She shoved the file into her oversized purse and exited the office to take to the hall, a renewed confidence in her gait. She could do this. Surely, she would finally live down that fiasco of an assignment with Snow White’s daughter. Maybe it would even garner her a promotion. Full Godmotherhood!
Dare she dream?
She was already daydreaming for she plowed right into an oncoming faery.
She blinked at him. Geldon P. Techsmauch.
“I’m sorry, Geldon. I didn’t see you,” she said.
Son of a goblin, how she hated him! She stepped back, hoping to escape him as soon as possible.
“Why don’t you watch where you’re going?” he snarled.
When she stepped around him he planted his right hand against the wall, blocking her escape. “Where do you think you’re rushing off to in such a hurry?” he asked. “You can’t have a princess awaiting you. You’re on probation after all. Or are you late for a class? Beginning wand construction one-oh-one?”
How’m I supposed to go anywhere with you in my way, you horsefly’s butt? What was he doing, besides being a nuisance? “I said I’m sorry.” She tried not to snarl back, but it was hard. She tapped a finger to her lips. “Didn’t I hear you just came back from Desire Island? How’d that go?”
His mud brown eyes narrowed. “You heard wrong. It was Devil’s Island.”
“Ah.” She nodded. “My mistake.”
“Yes, you make many.” He turned on his heel. “So, I see you have more studying to do. Good luck with it, Hypericum. You’ll need it.”
Ianthe’s fists clenched and she wanted to stamp her foot against the citrine floor tiles, but the sound would reverberate through them as if she’d shattered a glass wall and tell the whole kingdom how angry she was. The nerve of Techsmauch! He was such an ass! Why did he constantly make her life a living hell? She didn’t want to run the risk of meeting up with him again tonight. So she turned back the way she’d come. She’d take the sub-elevators down to the Earth level if she had to in order to avoid facing him again.
A wrinkly, gray skinned goblin met her at the elevator and beckoned her inside. It was stuffed full of trolls. Many smelled as if they needed a nice, long bath. No one would ever catch Techsmauch dead in a sub-elevator so it seemed the best way to avoid him.
She sniffed once or twice and wrinkled her nose at the smell. The doors closed and she slowly released her breath. Afraid to inhale, she wondered how long it would take to reach Earth level. Don’t worry. We’ll arrive before you pass out from the trolls’ stench. She hoped.
All she could think about was the shower she’d take once on Earth. She’d have to freshen up if she wanted to get close to her assignment. Troll-stench was known to drive away any and all who came near. That was no way to begin this assignment.

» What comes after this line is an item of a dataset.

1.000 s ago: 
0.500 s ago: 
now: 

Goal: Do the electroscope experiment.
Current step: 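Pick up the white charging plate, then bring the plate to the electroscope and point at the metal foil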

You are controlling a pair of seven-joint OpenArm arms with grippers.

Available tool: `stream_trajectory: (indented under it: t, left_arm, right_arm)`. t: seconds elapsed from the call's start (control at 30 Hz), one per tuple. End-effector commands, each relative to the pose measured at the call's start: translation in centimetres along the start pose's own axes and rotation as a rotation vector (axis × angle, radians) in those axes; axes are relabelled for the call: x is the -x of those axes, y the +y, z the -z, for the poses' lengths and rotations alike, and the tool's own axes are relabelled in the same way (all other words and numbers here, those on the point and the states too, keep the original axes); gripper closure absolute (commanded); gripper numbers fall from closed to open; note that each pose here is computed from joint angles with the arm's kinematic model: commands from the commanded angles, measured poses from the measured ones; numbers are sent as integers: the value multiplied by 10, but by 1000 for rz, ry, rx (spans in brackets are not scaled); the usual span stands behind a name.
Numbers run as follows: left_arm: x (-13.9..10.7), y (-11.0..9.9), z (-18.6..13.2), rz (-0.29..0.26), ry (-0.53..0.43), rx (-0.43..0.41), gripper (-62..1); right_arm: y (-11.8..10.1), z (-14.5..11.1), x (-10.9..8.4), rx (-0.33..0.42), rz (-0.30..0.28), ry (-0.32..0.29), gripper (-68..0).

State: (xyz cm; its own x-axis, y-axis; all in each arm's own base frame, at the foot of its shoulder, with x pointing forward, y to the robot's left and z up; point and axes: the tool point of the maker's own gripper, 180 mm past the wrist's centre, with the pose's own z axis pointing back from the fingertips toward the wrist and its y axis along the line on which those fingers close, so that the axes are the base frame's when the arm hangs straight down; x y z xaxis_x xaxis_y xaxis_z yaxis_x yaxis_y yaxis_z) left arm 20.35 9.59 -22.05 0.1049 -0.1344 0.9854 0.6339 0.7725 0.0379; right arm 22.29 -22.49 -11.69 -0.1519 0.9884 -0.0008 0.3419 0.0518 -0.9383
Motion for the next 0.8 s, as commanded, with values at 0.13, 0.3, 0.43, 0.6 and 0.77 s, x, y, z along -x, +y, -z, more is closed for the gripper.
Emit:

She checked her purse, pulling forth the file Ms. Siabelle had given her. She could swear she’d seen that employee before, but where?
Briak. The name sounded familiar, but she couldn’t place it. Was it possible she had the name incorrect? Maybe the k constituted a typo. The name niggled in a way she didn’t like, but he looked so kind. Had she ever helped him? Or someone in his family?
Maybe I’m mistaken. How many handsome ranch hands were there in Clover Glen, Florida, after all?
About
the Author:
Juli D. Revezzo
is a Florida girl, with a love of fantasy, science fiction, and Arthurian
legend, so much so she gained a B.A. in English and American Literature. She
loves writing stories with fantastical elements whether it be a full-on
fantasy, or a story set in this world-slightly askew.
She has been
published in short form in Eternal Haunted Summer, Dark Things II: Cat Crimes
(a charity anthology for cat related charities), Luna Station Quarterly,
Crossing the River, An Anthology in Honor of Sacred Journeys; The Scribing
Ibis: An Anthology of Pagan Fiction in Honor of Thoth, and Twisted Dreams
Magazine. She’s the author of The Antique Magic series and the Paranormal
Romance Harshad Wars series.
She is a member
of the Independent Author Network and the Magic Appreciation Tour.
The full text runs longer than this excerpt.